Drywall Square Footage Calculator
Calculate drywall area for walls and ceilings, then convert to the number of 4×8 or 4×12 sheets you'll need to order.
Drywall Calculator
Sheet size selection
Standard residential drywall comes in 4×8 sheets (32 sq ft each) and 4×12 sheets (48 sq ft each). Use 4×12 sheets when possible — they're heavier but produce fewer seams, which means less mudding and a smoother finish.
For tall walls (over 8 ft), 4×12 sheets installed horizontally hide the seam at chair-rail height. For ceilings, 4×12 is the standard for professional installs.
Mud, tape, and screws
You'll need joint compound (mud), tape, and screws beyond the sheets themselves. Plan on roughly 1 gallon of mud per 100 sq ft of finished surface for a level-4 finish, plus drywall tape and 1 lb of screws per 200 sq ft.
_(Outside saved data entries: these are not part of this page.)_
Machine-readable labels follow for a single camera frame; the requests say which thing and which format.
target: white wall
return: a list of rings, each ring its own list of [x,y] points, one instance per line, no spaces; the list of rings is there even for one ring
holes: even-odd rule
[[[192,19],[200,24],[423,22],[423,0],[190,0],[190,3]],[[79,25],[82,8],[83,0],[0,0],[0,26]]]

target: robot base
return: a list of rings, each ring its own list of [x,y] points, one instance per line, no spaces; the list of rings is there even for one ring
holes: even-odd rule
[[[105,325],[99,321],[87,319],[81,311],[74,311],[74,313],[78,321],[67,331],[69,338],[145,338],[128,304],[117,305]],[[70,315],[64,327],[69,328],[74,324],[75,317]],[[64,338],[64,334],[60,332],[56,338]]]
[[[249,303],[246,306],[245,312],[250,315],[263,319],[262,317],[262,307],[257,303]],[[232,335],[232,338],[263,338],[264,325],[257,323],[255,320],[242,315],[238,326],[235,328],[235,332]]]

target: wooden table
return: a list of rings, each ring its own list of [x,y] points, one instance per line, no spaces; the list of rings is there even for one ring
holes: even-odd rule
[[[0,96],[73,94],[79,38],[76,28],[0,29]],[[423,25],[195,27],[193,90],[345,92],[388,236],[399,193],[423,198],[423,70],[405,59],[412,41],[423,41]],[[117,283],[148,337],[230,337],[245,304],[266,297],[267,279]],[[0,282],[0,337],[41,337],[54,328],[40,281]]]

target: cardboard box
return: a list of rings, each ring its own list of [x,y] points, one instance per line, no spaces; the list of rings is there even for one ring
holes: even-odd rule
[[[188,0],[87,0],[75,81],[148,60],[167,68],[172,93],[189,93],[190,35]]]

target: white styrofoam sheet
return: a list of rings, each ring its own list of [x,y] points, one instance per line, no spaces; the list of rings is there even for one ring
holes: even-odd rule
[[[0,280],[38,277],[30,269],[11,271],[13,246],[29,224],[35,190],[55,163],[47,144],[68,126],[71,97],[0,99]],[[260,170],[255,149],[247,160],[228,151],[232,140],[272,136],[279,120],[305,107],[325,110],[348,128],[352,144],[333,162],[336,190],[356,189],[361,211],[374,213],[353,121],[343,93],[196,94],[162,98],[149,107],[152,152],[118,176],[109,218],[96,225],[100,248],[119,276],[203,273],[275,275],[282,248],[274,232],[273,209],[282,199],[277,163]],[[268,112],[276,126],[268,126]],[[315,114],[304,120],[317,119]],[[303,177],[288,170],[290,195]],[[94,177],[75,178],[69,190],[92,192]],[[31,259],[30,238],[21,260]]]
For full coverage budget, drywall installation runs $1.50–$3.50 per sq ft installed. Materials alone are usually $0.60–$0.80 per sq ft for the sheets, mud, tape, and screws combined.
Drywall sheet sizes and which to choose
Drywall comes in standardized sheet sizes that determine both cost and labor. Larger sheets mean fewer seams to tape — labor cost matters here because taping is the slowest part of any drywall job.
4 × 8 ft sheets (32 sq ft): the home-store default. Easy to handle solo. Best for repair work, small rooms, and DIY installations.
4 × 9 ft sheets (36 sq ft): used in homes with 9 ft ceilings, fits exactly floor to ceiling.
4 × 10 ft sheets (40 sq ft): for 10 ft ceilings or to reduce horizontal seams in standard 8 ft rooms.
4 × 12 ft sheets (48 sq ft): commercial standard. Pros prefer these because fewer sheets means fewer seams, less mud, less sanding. Heavy — needs two people minimum.
4 × 14 ft, 4 × 16 ft: special order. Used in commercial buildings and luxury homes with tall ceilings.
How many sheets you actually need
The standard 10% waste factor is right for typical residential work. Increase to 15% if the room has many windows, doors, or angles that require cuts.
For a 12 × 14 ft room with 8 ft ceilings (416 sq ft of wall + 168 sq ft of ceiling = 584 sq ft total): 4×8 sheets = 584 ÷ 32 = 18.25, round up to 20 sheets with waste. 4×12 sheets = 584 ÷ 48 = 12.2, round up to 14 sheets.
Skip the floor when calculating drywall (floors don't get drywall). Include the ceiling if you're drywalling the whole room.
Don't subtract for doors and windows — you'll need full sheets to cut the openings out of, and the off-cuts get used elsewhere.
Mud, tape, screws, and the full materials list
Drywall sheets are just the start. A full installation needs supporting materials, priced per square foot or per sheet:
Joint compound (mud): 1 gallon covers about 100 sq ft of taped seams. A 5-gallon bucket ($15-25) handles roughly 500 sq ft of finished wall.
Drywall tape: $4-8 per 250-foot roll. About 1 linear foot of tape per sq ft of wall.
Drywall screws: 1 lb covers about 320 sq ft (screws every 12 inches along studs, every 16 inches on field). Buy 1 lb per 300 sq ft.
Corner bead (for outside corners): $3-6 per 8 ft length. Calculate by linear feet of outside corner in the room.
Sandpaper, primer, and final paint are extra. Total cost for full materials (not labor) on a 500 sq ft drywall job: $200-400.
Pro tips
Use 4x12 when possible
Larger sheets mean fewer seams. Fewer seams mean less mudding and a cleaner finish.
Add 10% for waste
Cuts at corners and openings produce unusable scrap. Order 10% extra.
Don't forget ceilings
A typical room has more ceiling sq ft than the floor — calculate ceilings separately.
Use 5/8" for ceilings
Standard 1/2" sags over time on ceilings. 5/8" is the better choice for ceiling drywall.